Ireland is an equity laggard, with annual real returns of just 3.7 per cent. Irish bonds (0.9 per cent) have also underperformed.
Italy fares worst (1.7 per cent), while Australia, at 7.2 per cent, is the “lucky country”.
Shining example: Gold has had a great decade, but its 112-year history is less impressive, the yearbook notes, with investors netting real annualised returns of just 1 per cent. Its reputation as a haven in times of financial crisis is not borne out by history.
During “marked deflation”, its real return was inferior to cash and bonds. During extreme inflation, its real return was close to zero. It is volatile, and can lag badly, losing four-fifths of its value between 1980 and 2001.
Gold’s long-term capital appreciation is similar to housing. But “the pleasure of owning and storing a gold bar is somewhat limited”, the yearbook notes, while homeowners at least “receive the benefit of living there”.
Roubini bullish:Has Nouriel "Dr Doom" Roubini finally turned bullish? "We're a believer; we're celebrating," said Roubini's director of equity and allocation strategy recently. "We think the rally has legs."
When even Roubini is bullish, contrarians joked, you know it’s time to sell. But in truth, Roubini is no raging bull. The next few months may be kind but the rally will “fizzle” out in the second half of the year, he said on Twitter, with the SP 500 likely to end the year slightly lower than today.

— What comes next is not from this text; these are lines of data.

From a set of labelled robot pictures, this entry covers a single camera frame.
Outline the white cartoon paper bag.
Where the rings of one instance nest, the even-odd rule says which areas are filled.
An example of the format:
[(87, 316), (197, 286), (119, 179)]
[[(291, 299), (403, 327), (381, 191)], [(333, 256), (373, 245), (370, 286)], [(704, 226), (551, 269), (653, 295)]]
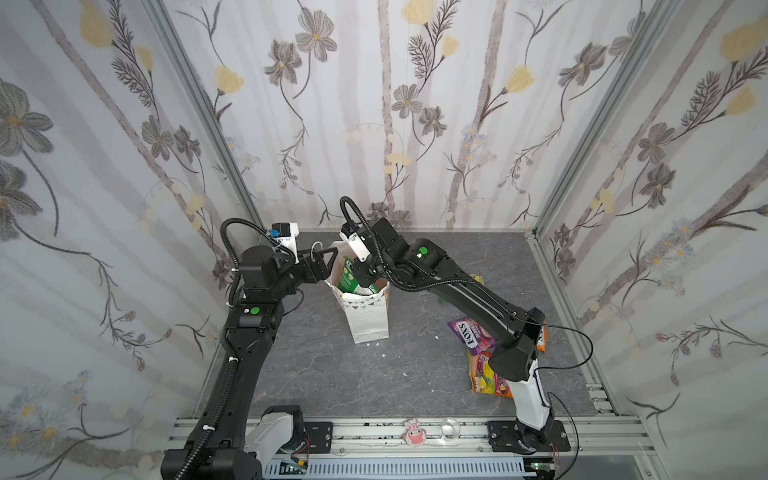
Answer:
[(360, 344), (387, 339), (389, 337), (390, 284), (385, 279), (376, 280), (373, 284), (378, 287), (379, 292), (370, 296), (342, 293), (337, 288), (337, 283), (344, 264), (344, 257), (347, 256), (352, 260), (357, 258), (352, 250), (341, 241), (332, 242), (328, 247), (337, 247), (338, 256), (334, 266), (331, 267), (331, 277), (325, 280), (325, 284), (344, 314), (354, 343)]

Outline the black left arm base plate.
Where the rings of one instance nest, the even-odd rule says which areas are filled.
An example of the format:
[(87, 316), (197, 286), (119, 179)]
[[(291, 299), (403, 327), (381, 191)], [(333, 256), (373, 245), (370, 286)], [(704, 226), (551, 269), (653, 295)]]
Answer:
[(308, 447), (312, 454), (329, 454), (332, 448), (334, 424), (329, 421), (305, 422), (304, 428)]

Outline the purple Fox's berries bag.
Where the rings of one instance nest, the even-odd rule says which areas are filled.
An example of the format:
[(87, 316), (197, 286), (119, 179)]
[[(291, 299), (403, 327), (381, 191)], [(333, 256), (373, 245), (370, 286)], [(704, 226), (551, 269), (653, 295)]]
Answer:
[(453, 333), (464, 343), (471, 355), (493, 350), (496, 341), (476, 321), (470, 318), (449, 321), (447, 323)]

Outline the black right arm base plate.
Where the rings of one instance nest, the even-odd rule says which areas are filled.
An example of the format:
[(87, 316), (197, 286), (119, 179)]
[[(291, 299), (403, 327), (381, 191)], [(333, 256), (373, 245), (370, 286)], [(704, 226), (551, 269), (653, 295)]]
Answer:
[(561, 421), (554, 420), (542, 430), (515, 421), (488, 421), (488, 442), (494, 452), (533, 455), (539, 452), (571, 452), (571, 443)]

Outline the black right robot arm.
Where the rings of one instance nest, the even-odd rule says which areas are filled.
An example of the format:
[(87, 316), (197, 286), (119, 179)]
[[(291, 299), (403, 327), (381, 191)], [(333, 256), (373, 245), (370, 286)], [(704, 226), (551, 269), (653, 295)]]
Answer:
[(532, 455), (551, 443), (555, 418), (541, 382), (538, 340), (547, 327), (537, 308), (528, 311), (494, 293), (465, 272), (442, 247), (426, 238), (407, 242), (385, 218), (370, 223), (348, 196), (340, 198), (342, 240), (352, 248), (353, 275), (365, 287), (387, 280), (397, 289), (431, 292), (477, 322), (495, 341), (488, 365), (507, 381), (515, 423), (507, 447)]

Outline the red orange Fox's candy bag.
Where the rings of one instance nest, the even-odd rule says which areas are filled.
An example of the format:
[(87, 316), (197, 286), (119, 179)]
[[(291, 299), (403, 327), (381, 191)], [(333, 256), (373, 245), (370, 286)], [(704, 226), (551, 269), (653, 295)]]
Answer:
[(548, 341), (548, 335), (547, 335), (546, 328), (542, 327), (540, 329), (540, 332), (539, 332), (539, 335), (538, 335), (538, 339), (537, 339), (537, 343), (536, 343), (536, 348), (537, 348), (537, 350), (539, 352), (542, 352), (542, 353), (546, 352), (547, 341)]

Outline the green Fox's tea packet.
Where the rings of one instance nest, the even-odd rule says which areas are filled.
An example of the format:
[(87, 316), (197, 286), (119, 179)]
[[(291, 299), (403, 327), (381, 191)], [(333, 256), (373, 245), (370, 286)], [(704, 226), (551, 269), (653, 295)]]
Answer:
[(375, 284), (364, 287), (359, 283), (352, 270), (352, 264), (353, 260), (345, 256), (339, 281), (337, 283), (337, 288), (342, 293), (349, 293), (358, 296), (370, 296), (377, 294), (379, 289)]

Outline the pink yellow Fox's candy bag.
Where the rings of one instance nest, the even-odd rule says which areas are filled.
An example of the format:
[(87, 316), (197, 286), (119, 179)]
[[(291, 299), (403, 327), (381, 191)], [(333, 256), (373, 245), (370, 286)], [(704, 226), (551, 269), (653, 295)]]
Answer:
[(507, 381), (497, 375), (490, 367), (490, 357), (491, 353), (488, 351), (477, 354), (473, 354), (471, 351), (467, 352), (471, 389), (479, 394), (512, 398), (513, 395)]

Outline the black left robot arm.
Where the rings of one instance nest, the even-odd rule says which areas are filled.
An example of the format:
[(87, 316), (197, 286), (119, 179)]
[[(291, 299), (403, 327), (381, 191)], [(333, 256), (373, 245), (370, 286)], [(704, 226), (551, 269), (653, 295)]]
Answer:
[(299, 250), (298, 228), (230, 218), (220, 235), (233, 264), (229, 312), (219, 339), (225, 357), (208, 403), (184, 444), (166, 450), (164, 479), (261, 479), (273, 457), (306, 442), (296, 405), (270, 407), (247, 428), (255, 388), (286, 313), (284, 300), (304, 284), (325, 281), (335, 247)]

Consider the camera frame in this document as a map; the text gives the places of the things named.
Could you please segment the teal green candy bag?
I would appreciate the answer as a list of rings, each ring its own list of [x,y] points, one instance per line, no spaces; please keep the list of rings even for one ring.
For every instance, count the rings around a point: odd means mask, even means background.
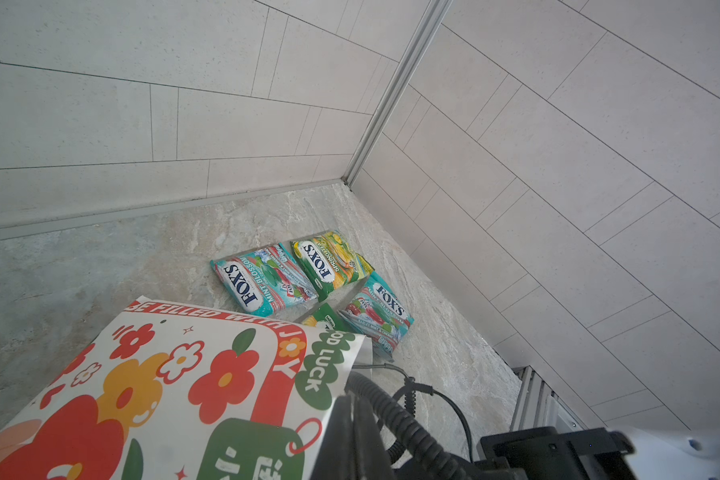
[[[349,328],[369,337],[374,352],[392,361],[393,354],[415,319],[387,282],[371,273],[362,288],[338,310]]]

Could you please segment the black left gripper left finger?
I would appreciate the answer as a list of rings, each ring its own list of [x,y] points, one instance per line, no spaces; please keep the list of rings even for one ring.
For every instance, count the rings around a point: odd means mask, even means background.
[[[344,395],[335,401],[312,480],[354,478],[353,400],[352,396]]]

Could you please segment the spring tea candy bag yellow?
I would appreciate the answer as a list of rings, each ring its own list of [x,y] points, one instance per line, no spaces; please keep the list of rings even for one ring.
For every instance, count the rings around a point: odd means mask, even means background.
[[[317,292],[318,300],[374,272],[373,266],[335,230],[290,242],[295,261]]]

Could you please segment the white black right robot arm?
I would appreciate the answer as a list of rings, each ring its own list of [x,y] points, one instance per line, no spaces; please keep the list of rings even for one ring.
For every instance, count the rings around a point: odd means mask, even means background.
[[[483,456],[454,456],[456,473],[413,459],[399,479],[720,479],[720,429],[700,432],[623,426],[559,433],[539,427],[480,439]]]

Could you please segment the white paper bag red print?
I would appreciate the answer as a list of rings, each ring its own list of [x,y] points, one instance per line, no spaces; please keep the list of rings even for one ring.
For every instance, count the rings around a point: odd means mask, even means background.
[[[0,479],[306,479],[369,350],[140,297],[0,431]]]

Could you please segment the green spring tea candy bag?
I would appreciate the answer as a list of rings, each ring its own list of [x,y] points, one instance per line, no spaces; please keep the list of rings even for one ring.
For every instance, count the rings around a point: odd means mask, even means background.
[[[321,303],[303,315],[298,323],[304,326],[332,330],[345,333],[356,333],[345,319],[339,315],[328,303]]]

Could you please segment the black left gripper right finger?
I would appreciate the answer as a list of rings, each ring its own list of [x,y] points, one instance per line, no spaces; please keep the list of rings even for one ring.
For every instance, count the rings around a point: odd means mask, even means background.
[[[395,479],[368,400],[352,395],[353,479]]]

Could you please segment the mint blossom candy bag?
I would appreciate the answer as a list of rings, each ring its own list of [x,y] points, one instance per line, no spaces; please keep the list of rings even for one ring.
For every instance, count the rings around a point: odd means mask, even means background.
[[[318,295],[282,243],[210,261],[227,292],[244,312],[269,317]]]

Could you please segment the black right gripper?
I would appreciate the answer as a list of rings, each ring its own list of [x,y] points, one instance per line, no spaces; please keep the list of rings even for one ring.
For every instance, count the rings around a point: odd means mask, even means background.
[[[398,479],[634,479],[626,457],[635,448],[604,428],[558,433],[540,427],[480,439],[483,460],[450,454],[419,425],[397,427],[395,438],[413,458],[395,470]]]

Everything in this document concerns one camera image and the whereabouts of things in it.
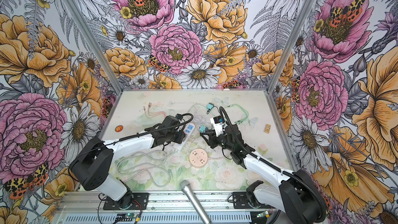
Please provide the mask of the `white blue power strip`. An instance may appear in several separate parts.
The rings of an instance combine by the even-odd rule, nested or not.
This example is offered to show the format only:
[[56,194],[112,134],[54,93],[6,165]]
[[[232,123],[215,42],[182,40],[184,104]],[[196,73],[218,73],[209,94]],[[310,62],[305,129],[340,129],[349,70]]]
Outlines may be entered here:
[[181,152],[181,151],[182,151],[184,145],[185,145],[186,142],[189,140],[189,138],[190,138],[191,134],[194,132],[194,130],[195,130],[195,124],[193,124],[193,123],[190,123],[190,124],[188,124],[188,125],[185,127],[185,129],[183,130],[185,136],[184,136],[184,138],[182,139],[182,142],[181,142],[180,144],[175,143],[175,144],[173,145],[173,148],[174,148],[175,150],[177,150],[177,152]]

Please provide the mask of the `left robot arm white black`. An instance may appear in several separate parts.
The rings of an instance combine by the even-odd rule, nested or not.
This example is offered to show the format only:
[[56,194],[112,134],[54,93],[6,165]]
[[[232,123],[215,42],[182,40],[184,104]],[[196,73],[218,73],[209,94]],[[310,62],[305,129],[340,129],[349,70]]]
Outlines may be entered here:
[[116,140],[92,138],[71,162],[69,171],[84,190],[96,190],[113,200],[119,209],[129,208],[134,201],[131,189],[109,173],[114,164],[120,167],[129,155],[142,153],[171,143],[182,144],[187,137],[186,126],[193,120],[191,113],[166,116],[162,123],[143,132]]

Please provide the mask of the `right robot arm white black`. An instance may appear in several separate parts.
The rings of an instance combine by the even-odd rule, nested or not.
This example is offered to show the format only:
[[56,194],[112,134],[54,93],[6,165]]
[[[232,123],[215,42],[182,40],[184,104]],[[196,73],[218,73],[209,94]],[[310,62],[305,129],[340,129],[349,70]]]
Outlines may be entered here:
[[230,151],[232,160],[262,179],[251,186],[249,201],[269,205],[284,212],[294,224],[322,223],[327,205],[319,190],[303,170],[292,171],[276,165],[244,143],[237,124],[233,124],[223,107],[211,118],[212,129],[200,133],[211,148]]

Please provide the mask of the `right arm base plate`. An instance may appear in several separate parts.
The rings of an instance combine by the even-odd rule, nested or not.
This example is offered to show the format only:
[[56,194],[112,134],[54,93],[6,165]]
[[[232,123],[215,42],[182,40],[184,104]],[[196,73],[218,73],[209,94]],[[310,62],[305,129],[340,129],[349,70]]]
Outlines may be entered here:
[[232,192],[232,198],[229,200],[233,203],[234,209],[271,209],[270,205],[260,203],[254,193],[247,191]]

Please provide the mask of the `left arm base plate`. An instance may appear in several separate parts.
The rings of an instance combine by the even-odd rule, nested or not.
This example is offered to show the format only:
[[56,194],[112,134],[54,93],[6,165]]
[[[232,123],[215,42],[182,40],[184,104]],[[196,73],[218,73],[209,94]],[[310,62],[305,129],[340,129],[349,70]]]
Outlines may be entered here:
[[103,210],[145,210],[149,202],[149,193],[128,192],[120,200],[114,201],[110,197],[106,197]]

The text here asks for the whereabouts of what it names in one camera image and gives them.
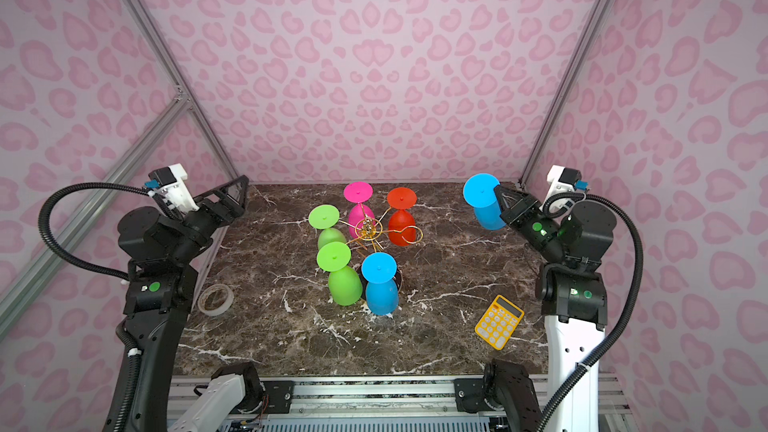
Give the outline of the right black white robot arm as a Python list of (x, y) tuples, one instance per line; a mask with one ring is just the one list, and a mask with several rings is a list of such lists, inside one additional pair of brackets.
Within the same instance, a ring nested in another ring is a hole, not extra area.
[(522, 365), (501, 359), (486, 366), (477, 400), (502, 410), (511, 431), (598, 430), (598, 363), (612, 341), (598, 269), (613, 242), (618, 208), (585, 191), (540, 202), (488, 174), (468, 180), (463, 195), (497, 226), (517, 230), (544, 260), (536, 297), (548, 341), (548, 401), (540, 404)]

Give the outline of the blue wine glass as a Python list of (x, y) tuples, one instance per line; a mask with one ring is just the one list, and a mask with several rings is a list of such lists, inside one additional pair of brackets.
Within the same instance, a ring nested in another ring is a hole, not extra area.
[(506, 226), (494, 192), (499, 184), (493, 175), (479, 173), (469, 178), (463, 187), (465, 202), (473, 208), (477, 221), (486, 230), (496, 231)]
[(395, 259), (388, 253), (376, 252), (363, 261), (361, 270), (367, 281), (365, 294), (370, 311), (378, 316), (393, 313), (398, 307)]

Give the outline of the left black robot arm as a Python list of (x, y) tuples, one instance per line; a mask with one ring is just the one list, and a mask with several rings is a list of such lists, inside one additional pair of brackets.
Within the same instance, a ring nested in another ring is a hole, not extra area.
[(119, 222), (128, 254), (124, 317), (116, 328), (124, 355), (107, 431), (163, 431), (176, 351), (193, 308), (198, 272), (192, 261), (247, 207), (249, 180), (240, 176), (195, 197), (196, 209), (169, 218), (154, 206)]

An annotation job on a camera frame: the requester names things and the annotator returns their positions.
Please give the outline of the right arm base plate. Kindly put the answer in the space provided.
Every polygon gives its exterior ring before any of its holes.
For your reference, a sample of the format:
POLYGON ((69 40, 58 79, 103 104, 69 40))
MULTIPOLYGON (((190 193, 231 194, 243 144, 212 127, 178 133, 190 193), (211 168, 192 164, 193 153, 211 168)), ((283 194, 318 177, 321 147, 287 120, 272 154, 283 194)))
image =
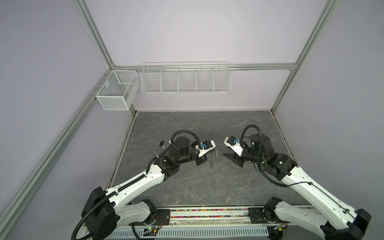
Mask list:
POLYGON ((284 221, 280 220, 275 212, 270 209, 264 208, 248 208, 247 216, 250 218, 252 224, 283 224, 284 221))

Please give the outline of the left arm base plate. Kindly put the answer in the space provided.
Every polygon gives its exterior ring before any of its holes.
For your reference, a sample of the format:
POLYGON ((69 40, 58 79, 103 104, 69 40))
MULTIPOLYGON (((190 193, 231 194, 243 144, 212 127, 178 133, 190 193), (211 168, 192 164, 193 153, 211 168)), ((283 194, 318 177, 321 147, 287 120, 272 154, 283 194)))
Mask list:
POLYGON ((144 222, 136 222, 135 226, 168 226, 171 220, 170 209, 158 209, 156 213, 151 213, 144 222))

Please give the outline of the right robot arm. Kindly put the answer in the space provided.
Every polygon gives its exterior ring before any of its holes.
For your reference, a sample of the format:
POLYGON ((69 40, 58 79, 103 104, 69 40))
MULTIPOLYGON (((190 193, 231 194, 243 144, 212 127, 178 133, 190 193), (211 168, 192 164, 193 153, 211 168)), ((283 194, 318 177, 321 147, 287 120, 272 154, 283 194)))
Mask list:
POLYGON ((354 209, 332 195, 288 155, 276 153, 270 138, 258 126, 246 126, 239 138, 226 137, 224 144, 233 151, 225 157, 237 166, 243 167, 245 162, 253 163, 269 182, 295 190, 319 211, 311 213, 273 197, 262 211, 249 212, 250 218, 269 223, 289 222, 324 240, 361 240, 364 237, 372 216, 366 210, 354 209))

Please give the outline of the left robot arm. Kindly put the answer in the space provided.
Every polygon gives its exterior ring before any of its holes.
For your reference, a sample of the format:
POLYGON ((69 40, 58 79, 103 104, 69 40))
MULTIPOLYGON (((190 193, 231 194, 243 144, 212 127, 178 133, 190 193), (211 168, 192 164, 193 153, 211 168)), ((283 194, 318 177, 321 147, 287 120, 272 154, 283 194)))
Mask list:
POLYGON ((172 177, 180 165, 206 162, 207 153, 215 147, 213 140, 201 142, 189 130, 173 133, 167 148, 152 158, 143 172, 114 187, 106 190, 98 187, 90 193, 71 239, 77 238, 82 226, 86 226, 89 232, 83 237, 85 240, 103 240, 120 226, 154 223, 158 216, 155 205, 150 200, 132 205, 131 200, 172 177))

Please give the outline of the metal ring disc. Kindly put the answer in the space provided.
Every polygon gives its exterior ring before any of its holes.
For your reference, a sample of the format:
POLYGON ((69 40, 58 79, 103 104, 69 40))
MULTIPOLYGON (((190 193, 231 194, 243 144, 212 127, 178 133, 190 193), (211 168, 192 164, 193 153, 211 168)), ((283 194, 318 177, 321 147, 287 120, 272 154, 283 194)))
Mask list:
POLYGON ((218 157, 218 150, 212 150, 211 157, 210 157, 210 169, 212 170, 214 167, 214 163, 218 157))

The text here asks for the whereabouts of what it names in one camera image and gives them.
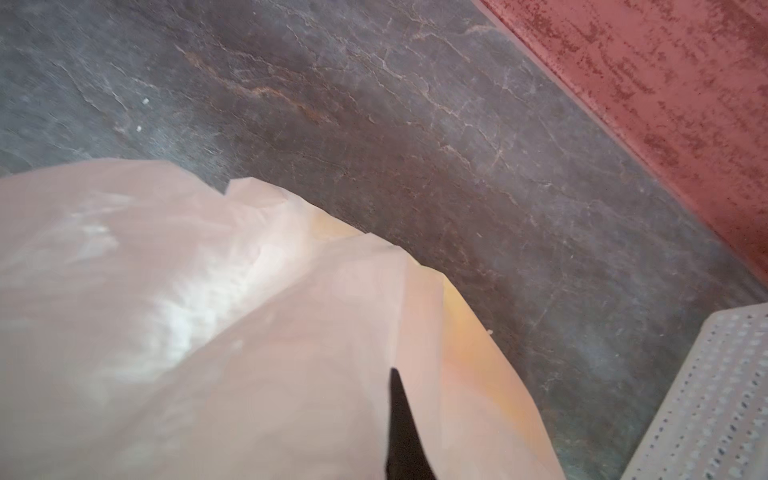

Roubini’s record as a forecaster is mixed. In 2006, he warned the US was facing a “once-in-a-lifetime housing bust” and a “deep recession” but his record has been less stellar in recent times, remaining bearish even as the market doubled.
Economic forecasts are one thing, but why is Roubini even attempting to predict short-term market movements?
As an economist, he’s largely respected. But a savvy market strategist? Not really.